What is interesting and a bit baffling is the decision by Lockheed to buy Industrial Defender. As Loren Thompson notes, Lockheed has always chosen to leverage its size to organically grow its cybersecurity capability. Moreover, its involvement in the energy sector and other industrial control system sectors has been organic and somewhat fleeting. For a company used to bidding on contracts worth no less than $50 million, the industrial control system world is nearly a polar opposite, particularly where cybersecurity is concerned. For years, Lockheed has tried to pitch its sophisticated command and control technologies used for the defense and intelligence community to electric utilities and other critical infrastructure asset owners with limited success. And perhaps that is why it acquired Industrial Defender. It may have wanted to inject a bit of a culture change in its approach. However, one wonders how much a 130-person company can influence the culture of a company with more than 100,000 employees. Lockheed employees that are not part of the company’s marquee F-35 Joint Strike Fighter program may wonder the same thing at times.
However, the acquisition also raises the specter of a much larger merger of the national security and critical infrastructure sectors.

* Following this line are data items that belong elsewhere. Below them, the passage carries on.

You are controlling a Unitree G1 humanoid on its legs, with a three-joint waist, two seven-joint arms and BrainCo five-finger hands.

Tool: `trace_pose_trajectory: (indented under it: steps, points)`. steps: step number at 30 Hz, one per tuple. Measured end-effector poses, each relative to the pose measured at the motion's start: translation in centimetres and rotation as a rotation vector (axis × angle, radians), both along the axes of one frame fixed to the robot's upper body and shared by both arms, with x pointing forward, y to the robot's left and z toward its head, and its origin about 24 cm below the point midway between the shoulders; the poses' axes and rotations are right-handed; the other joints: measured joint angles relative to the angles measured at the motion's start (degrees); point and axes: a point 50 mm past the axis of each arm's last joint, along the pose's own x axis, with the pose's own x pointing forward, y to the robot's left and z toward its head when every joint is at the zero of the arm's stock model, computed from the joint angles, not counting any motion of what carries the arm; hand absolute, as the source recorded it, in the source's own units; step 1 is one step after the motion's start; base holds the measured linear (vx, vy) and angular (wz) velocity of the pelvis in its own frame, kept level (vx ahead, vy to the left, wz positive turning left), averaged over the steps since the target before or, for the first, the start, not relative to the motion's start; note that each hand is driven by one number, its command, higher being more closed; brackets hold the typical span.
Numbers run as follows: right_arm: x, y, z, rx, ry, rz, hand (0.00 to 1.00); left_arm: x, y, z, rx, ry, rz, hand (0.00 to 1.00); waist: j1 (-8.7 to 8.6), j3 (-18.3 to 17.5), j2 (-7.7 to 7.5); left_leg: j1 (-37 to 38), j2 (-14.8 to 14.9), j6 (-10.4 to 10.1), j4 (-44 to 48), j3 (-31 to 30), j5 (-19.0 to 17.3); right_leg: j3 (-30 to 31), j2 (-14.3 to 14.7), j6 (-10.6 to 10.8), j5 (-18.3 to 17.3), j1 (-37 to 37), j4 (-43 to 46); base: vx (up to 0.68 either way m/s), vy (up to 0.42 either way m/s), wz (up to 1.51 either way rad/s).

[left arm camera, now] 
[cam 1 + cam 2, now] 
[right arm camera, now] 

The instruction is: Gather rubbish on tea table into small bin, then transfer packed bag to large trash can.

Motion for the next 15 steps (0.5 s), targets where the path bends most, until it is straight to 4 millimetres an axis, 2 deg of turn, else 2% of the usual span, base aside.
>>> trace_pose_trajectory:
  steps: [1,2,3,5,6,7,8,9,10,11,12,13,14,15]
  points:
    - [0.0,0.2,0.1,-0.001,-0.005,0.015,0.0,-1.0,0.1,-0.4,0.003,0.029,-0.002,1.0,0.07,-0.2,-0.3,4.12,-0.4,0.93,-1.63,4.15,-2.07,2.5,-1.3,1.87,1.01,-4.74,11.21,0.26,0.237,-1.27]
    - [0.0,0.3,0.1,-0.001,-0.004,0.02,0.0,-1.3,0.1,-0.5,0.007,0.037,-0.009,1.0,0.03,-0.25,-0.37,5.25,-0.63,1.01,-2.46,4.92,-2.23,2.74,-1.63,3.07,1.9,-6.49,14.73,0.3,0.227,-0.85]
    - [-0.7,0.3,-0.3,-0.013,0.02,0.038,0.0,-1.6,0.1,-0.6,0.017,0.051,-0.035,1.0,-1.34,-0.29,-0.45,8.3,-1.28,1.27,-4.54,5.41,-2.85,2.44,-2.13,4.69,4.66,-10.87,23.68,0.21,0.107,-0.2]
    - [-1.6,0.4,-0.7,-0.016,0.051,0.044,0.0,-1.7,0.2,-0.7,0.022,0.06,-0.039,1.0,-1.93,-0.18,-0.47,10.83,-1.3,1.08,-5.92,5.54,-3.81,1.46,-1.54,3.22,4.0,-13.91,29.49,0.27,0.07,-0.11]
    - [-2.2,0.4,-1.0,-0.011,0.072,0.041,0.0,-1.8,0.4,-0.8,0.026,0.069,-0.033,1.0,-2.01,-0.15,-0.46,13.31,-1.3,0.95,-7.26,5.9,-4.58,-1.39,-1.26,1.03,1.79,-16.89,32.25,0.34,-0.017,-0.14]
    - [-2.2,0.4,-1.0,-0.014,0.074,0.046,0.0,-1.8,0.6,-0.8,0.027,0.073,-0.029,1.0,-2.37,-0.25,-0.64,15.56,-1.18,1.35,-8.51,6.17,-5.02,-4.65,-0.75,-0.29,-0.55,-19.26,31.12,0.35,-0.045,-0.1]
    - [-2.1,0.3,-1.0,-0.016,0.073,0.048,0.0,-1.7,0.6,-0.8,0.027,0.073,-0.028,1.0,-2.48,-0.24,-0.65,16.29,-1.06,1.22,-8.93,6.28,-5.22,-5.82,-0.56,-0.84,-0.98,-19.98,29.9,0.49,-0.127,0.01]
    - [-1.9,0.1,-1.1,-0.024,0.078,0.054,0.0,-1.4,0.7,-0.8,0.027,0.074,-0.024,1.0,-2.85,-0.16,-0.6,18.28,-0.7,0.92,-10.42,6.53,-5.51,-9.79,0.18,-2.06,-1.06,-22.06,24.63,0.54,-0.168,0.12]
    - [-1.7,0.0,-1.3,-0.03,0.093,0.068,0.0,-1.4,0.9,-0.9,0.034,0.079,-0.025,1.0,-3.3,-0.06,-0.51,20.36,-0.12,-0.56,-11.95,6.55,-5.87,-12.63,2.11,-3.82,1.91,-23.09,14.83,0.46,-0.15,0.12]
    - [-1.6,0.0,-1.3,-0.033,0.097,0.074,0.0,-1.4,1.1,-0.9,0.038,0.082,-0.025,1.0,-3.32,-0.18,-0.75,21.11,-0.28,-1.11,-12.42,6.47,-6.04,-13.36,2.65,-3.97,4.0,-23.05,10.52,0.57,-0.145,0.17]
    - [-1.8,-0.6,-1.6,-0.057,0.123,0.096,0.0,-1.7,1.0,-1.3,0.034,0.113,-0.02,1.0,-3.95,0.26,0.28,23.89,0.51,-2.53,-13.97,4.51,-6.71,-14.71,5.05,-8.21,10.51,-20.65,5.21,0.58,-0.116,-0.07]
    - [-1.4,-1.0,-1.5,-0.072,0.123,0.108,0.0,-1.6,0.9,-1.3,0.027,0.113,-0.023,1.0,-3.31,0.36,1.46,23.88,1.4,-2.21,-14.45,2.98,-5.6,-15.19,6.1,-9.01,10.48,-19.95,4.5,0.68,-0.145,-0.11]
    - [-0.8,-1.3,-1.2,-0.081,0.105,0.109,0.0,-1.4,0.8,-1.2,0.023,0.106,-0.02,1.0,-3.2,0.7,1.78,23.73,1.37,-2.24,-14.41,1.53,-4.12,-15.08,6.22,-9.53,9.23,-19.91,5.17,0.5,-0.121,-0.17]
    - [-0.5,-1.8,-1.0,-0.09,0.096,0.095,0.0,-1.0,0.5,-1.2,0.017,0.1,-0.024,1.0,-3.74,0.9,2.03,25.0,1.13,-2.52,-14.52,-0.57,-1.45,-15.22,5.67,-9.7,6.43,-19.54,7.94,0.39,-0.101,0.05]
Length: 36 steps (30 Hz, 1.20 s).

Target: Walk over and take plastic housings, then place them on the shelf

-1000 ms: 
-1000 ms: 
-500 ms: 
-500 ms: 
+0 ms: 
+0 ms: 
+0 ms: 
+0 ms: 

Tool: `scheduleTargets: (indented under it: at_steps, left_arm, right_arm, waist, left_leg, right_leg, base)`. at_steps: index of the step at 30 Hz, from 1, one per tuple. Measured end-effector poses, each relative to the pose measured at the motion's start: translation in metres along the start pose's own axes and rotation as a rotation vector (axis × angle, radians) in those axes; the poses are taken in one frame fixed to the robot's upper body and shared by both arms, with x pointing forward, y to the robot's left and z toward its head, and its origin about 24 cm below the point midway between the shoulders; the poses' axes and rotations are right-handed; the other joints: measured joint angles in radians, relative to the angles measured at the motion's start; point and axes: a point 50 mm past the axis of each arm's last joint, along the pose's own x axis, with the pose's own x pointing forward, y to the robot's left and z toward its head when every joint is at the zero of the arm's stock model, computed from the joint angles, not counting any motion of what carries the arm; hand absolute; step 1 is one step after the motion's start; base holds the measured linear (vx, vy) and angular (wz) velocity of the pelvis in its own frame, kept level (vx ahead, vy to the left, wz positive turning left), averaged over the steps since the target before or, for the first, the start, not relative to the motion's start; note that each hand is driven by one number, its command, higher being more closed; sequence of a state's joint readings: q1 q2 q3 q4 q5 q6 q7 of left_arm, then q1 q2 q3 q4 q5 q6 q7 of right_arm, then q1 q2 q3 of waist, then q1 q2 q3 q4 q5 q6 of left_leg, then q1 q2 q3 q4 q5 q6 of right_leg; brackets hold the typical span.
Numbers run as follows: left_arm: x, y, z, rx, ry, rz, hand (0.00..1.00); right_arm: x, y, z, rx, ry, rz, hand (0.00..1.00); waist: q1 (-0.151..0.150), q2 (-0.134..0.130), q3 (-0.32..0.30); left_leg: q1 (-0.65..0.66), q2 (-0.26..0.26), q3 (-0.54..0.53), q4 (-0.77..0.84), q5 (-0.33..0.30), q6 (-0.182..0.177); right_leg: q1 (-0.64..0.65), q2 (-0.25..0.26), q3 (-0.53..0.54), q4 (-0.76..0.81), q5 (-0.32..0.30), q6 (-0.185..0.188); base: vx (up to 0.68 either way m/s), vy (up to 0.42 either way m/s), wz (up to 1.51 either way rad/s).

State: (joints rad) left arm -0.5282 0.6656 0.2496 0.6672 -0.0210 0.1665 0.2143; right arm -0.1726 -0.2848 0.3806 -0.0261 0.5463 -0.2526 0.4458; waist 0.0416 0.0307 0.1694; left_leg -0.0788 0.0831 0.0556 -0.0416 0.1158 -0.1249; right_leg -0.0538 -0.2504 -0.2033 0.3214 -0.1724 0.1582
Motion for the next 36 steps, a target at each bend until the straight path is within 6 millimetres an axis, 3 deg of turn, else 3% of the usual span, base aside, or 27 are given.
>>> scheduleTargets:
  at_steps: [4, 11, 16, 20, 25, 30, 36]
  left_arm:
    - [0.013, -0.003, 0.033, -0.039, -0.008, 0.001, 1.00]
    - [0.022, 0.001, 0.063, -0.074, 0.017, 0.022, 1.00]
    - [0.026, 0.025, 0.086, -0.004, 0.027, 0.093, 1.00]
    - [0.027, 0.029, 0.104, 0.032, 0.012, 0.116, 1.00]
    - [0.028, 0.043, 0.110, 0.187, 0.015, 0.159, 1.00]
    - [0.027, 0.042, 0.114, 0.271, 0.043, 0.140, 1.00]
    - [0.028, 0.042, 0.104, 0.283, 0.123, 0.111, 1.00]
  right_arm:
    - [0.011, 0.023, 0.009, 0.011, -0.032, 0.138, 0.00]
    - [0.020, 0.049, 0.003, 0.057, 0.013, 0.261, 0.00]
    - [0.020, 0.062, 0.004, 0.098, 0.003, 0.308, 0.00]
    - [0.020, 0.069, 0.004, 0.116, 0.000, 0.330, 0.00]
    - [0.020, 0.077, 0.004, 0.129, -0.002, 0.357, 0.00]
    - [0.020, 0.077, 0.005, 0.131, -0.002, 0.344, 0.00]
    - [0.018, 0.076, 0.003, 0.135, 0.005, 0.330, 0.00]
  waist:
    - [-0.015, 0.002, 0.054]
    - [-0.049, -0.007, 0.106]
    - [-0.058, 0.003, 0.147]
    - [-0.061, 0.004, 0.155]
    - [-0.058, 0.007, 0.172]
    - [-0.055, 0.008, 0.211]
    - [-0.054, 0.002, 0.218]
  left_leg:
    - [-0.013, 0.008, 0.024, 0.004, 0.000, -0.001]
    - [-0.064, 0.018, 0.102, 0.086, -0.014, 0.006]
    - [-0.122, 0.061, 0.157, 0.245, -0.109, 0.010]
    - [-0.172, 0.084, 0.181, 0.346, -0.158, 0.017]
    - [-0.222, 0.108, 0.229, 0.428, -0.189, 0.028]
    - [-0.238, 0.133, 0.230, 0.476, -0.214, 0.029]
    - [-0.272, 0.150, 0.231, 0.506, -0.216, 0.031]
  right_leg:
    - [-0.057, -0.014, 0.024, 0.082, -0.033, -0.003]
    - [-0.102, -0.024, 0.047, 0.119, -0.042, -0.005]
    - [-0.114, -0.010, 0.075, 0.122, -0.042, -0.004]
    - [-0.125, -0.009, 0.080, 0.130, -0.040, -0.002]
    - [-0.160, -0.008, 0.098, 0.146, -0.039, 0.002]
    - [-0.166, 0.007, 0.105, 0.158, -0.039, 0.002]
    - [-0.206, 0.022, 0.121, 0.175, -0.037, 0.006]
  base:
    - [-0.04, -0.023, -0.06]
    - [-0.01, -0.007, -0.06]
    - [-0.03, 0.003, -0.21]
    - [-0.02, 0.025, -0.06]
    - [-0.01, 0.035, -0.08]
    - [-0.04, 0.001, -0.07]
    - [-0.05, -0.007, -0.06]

For example, the President’s Cybersecurity Executive Order and subsequent release of the Framework for Improving Critical Infrastructure Cybersecurity seem to imply a close relationship. In fact, the media has frequently pondered whether the government would eventually treat critical infrastructure asset owners the same way it treats the military-industrial complex. Even today, it’s not unusual for large energy companies to recruit those with military and intelligence community experience for cybersecurity and physical security roles. Nonetheless, we’re largely talking about for-profit companies that depend upon consumers, not national governments, for their revenue. Moreover, the threats that these companies face is nothing compared to the threats our military experiences on a daily basis. Despite what the media may be reporting, the chances of catastrophic, widespread, and long-term (i.e., more than a few days) failure in any of our critical infrastructure sectors due to cybersecurity attacks is highly unlikely. And that is reflected in the spending levels of asset owners. Regulation and greater awareness are boosting spending somewhat, but not a lot. And more importantly, there is still a general lack of consensus on where cybersecurity spending should be directed. Should it go to hiring people, to purchasing products, or to contracting for outside services? As Lockheed seeks to integrate Industrial Defender, it will need to get better answers to these questions lest it lose patience and go back to bidding on work where the government frequently tells the world exactly what it wants to buy.